Beslag op onroerend goed en huurgelden: rijk der vrijheid voor derde-beslagenen?

Een van de gevolgen van een uitvoerend beslag op een verhuurd onroerend goed is dat de huur- en pachtgelden veranderen van aard. Vanaf de betekening van het beslagexploot worden deze roerende goederen beschouwd als onroerend (art. 1576, eerste lid Ger.W.) De huur- en pachtgelden gaan als het ware deel uitmaken van het onroerend goed. Hierdoor is een beslag onder derden in handen van de huurder of pachter niet meer mogelijk.

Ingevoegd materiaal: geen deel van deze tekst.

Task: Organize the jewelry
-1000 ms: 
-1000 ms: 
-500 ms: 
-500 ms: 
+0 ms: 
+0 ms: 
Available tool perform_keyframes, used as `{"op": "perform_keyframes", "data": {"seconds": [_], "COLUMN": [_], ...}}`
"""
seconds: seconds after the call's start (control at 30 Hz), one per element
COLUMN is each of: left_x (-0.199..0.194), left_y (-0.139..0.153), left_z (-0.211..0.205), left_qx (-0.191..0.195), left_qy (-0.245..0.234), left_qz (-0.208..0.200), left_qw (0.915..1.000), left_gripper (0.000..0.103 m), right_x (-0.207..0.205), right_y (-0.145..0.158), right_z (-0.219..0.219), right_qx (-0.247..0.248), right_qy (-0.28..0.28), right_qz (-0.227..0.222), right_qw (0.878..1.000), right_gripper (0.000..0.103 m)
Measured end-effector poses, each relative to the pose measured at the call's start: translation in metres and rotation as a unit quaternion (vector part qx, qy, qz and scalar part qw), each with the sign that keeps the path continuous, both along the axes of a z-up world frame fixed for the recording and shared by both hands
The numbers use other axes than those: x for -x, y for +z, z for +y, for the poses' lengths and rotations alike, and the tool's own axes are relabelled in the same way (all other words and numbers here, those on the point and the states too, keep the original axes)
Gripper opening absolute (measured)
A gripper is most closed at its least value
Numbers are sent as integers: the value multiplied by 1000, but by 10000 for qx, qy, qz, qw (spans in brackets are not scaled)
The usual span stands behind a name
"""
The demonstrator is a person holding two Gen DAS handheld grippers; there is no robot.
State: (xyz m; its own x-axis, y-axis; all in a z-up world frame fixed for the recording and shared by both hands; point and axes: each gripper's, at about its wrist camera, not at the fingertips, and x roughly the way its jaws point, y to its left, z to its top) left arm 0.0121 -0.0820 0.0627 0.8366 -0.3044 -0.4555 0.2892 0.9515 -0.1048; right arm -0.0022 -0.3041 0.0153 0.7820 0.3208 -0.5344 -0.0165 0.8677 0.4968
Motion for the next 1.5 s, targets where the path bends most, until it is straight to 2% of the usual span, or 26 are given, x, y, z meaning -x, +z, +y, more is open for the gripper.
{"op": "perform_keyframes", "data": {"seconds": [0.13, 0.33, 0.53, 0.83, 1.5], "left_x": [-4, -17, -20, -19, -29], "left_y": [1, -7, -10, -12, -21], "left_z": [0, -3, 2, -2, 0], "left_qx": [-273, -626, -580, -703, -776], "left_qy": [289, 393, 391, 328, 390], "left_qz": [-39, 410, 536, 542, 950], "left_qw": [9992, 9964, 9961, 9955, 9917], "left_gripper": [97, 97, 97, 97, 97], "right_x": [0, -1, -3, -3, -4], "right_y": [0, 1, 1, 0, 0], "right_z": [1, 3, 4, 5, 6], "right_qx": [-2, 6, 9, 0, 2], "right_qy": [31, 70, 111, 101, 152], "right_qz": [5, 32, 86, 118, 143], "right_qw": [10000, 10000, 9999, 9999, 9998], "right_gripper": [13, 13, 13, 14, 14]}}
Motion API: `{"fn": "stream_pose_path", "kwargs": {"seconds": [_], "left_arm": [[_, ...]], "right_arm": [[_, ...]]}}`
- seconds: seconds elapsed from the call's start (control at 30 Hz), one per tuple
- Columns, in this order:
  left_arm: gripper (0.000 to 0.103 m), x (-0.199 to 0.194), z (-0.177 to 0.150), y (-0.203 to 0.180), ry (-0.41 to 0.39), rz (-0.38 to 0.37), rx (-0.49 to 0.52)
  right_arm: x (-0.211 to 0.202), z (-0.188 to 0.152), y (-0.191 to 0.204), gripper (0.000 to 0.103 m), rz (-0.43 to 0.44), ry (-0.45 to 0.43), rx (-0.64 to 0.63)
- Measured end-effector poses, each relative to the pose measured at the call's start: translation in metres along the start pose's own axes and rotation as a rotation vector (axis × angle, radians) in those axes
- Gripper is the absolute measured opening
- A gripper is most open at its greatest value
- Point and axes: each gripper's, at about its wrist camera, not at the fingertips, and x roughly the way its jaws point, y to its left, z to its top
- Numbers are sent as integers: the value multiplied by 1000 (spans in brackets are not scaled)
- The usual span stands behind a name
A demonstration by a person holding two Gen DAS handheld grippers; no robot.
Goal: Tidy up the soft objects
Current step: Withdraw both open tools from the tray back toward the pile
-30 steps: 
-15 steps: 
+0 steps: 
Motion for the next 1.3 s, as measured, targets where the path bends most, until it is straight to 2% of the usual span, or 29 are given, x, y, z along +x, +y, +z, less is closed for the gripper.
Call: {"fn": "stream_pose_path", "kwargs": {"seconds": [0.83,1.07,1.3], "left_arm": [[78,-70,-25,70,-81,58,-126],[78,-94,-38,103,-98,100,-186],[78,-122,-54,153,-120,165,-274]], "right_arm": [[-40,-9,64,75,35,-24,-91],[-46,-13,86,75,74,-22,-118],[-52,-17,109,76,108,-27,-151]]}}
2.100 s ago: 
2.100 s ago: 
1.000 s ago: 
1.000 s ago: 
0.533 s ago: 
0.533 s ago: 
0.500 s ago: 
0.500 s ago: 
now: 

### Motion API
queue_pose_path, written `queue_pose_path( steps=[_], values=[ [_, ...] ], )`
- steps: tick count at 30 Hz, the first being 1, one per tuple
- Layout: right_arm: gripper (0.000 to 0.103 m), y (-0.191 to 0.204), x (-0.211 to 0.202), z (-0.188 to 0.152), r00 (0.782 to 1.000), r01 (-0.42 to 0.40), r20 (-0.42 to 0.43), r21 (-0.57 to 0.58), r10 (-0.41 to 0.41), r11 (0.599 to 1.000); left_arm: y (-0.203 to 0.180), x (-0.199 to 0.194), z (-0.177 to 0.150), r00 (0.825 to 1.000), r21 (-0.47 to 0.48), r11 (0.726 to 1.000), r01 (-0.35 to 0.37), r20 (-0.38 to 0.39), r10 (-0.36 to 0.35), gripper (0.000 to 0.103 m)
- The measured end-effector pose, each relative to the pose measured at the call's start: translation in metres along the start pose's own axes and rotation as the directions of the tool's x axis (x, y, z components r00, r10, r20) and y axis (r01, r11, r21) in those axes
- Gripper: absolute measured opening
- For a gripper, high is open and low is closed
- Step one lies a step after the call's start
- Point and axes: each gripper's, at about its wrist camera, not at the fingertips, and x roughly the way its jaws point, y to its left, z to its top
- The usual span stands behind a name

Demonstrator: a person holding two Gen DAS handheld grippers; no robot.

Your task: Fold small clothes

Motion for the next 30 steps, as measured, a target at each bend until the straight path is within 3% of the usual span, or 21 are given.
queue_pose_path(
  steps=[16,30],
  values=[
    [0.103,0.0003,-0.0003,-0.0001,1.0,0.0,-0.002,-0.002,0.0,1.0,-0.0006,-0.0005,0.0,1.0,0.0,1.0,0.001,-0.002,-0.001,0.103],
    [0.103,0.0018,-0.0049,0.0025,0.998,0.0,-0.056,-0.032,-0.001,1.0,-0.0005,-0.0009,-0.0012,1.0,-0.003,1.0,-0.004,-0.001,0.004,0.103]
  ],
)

Na het uitvoerend onroerend beslag mag de huurder of pachter de huur- en pachtgelden in principe blijven betalen aan de beslagen verhuurder. De laatstgenoemde mag deze gelden dus blijven ontvangen, maar hij zal er aansprakelijk voor zijn als gerechtelijk sekwester. Hij zal rekenschap moeten afleggen voor de ontvangen sommen (art. 1576, derde lid Ger.W.) De gelden moeten door de beslagene afgegeven worden om tijdens de rangregeling samen met de prijs van het onroerend goed verdeeld te worden. In de praktijk blijkt deze verplichting vaak niet nageleefd te worden.

Een schuldeiser die wil vermijden dat de beslagene na het beslagexploot de huur- en pachtgelden blijft innen en ontvangen, kan zich ertegen verzetten dat de huurders en pachters deze gelden nog langer betalen aan de beslagene. Dat kan door de betekening van een gewone akte van verzet in handen van de huurders of pachters (art. 1576, tweede lid Ger.W). Door het verzet moeten de huurder en de pachter een verklaring van derde-beslagene afleggen overeenkomstig art. 1452 Ger.W. Wanneer dat niet (tijdig of nauwkeurig) gebeurt dan kan, volgens een bepaalde strekking, de huurder of pachter tot mede-schuldenaar veroordeeld worden voor het geheel of voor een gedeelte van de schuld van de beslagen verhuurder. Dat bedrag kan hoog oplopen.

Het hof van beroep te Gent heeft in een arrest van 8 oktober 2019 evenwel geoordeeld dat deze strenge sanctie niet blijkt uit art. 1576 Ger.W. en bijgevolg niet opgelegd kan worden wanneer een huurder of pachter geen (tijdige of nauwkeurige) verklaring van derde-beslagene aflegt.

Op basis van de wetsgeschiedenis kan nochtans geargumenteerd worden dat een verzet op de huurgelden dezelfde gevolgen heeft als een uitvoerend beslag onder derden en dat de huurder of pachter bijgevolg wel tot mede-schuldenaar veroordeeld kan worden bij gebrek aan een (tijdige of nauwkeurige) verklaring van derde-beslagene. Zo niet, dan dreigt de doeltreffendheid van het verzet op huur- en pachtgelden aangetast te worden.

Een analyse door mr. Cedric Haspeslagh van het arrest van het hof van beroep te Gent is verschenen in het Rechtskundig Weekblad (2021-22, afl. 15, 597-601).